There now exist sadomasochistic clubs and networks in many countries and the members meet frequently for mutually agreed, planned encounters. Such groups develop specific sexual styles, which are then learned by eager newcomers to the scene. Here again, as long as the activity remains fully consensual, there is no cause for outside intervention. However, there can be no argument that involuntary victims of sadism deserve every protection. Any form of sadistic assault on ordinary men and women who abhor such practices must therefore be promptly punished by the state.
Rape (from Latin rapere: to seize) is serious sexual assault or sexual intercourse against the will and over the objections of the partner, it is usually accompanied by force or the threat of force.

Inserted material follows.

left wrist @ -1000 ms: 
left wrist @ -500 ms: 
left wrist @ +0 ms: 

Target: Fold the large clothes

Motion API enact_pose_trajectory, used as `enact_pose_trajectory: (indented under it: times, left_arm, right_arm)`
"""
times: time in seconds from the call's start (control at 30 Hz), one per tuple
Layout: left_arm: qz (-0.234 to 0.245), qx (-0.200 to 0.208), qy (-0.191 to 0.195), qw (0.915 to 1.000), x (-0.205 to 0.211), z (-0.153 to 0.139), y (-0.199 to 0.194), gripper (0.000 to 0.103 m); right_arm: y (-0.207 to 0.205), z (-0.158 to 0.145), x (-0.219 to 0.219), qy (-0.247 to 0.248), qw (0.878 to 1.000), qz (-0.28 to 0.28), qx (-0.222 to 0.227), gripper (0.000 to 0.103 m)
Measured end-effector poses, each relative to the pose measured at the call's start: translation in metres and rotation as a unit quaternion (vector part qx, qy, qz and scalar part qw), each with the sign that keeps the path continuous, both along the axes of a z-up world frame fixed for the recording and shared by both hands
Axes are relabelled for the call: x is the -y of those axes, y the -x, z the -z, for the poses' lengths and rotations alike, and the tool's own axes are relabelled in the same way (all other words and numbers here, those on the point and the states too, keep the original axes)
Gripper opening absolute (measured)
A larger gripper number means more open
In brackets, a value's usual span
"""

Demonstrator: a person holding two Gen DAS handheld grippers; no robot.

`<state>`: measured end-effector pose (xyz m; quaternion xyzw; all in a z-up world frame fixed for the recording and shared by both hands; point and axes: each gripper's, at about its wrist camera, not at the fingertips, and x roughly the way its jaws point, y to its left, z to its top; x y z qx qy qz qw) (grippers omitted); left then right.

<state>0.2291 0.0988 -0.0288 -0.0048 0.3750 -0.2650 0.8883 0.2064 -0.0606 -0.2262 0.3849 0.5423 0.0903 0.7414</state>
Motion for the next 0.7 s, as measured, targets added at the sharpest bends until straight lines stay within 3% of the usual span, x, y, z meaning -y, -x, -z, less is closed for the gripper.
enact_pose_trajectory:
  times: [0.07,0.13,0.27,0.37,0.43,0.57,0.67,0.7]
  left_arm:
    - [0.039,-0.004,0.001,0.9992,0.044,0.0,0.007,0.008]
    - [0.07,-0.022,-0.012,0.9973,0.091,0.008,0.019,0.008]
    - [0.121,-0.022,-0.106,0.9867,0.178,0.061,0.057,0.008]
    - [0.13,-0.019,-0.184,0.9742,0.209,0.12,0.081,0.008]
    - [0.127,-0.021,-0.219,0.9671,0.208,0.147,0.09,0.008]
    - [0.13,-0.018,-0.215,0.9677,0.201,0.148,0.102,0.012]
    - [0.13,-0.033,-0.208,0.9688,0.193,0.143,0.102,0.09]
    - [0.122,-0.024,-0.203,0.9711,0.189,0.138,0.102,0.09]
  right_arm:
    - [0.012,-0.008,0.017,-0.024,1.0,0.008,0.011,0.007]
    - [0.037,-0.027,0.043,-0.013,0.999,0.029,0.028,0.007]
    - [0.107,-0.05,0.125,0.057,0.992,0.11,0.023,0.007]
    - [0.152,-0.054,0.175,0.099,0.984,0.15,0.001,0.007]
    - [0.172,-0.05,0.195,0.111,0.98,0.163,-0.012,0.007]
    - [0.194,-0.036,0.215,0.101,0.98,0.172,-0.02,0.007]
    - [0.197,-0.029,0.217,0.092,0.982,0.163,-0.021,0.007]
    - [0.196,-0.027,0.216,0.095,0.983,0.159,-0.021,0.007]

Rape is not so much a sexual act as an act of hostility and aggression.
From the psychological point of view, the specific form of the assault makes little difference. More important is its severity. Thus, unlike lawyers, psychologists and psychiatrists regard not only forced coitus as rape, but also all forced manual, oral, and anal intercourse. Therefore, according to this usage, both females and males can be raped. (The rape of males occurs particularly often in prison.)
Some rapists have a sadistic streak, but often they are just brutish and insensitive individuals with delinquent or criminal backgrounds. Some rapists are seriously disturbed, but a few may also be rather normal people who act on a sudden impulse or misjudge the reactions of their partners.
It follows from these observations that, as a group, rapists do not present a uniform picture. The problem of their possible psychiatric treatment is therefore complex. Seen from a criminological standpoint, rape is essentially a crime of violence which demands swift and severe punishment.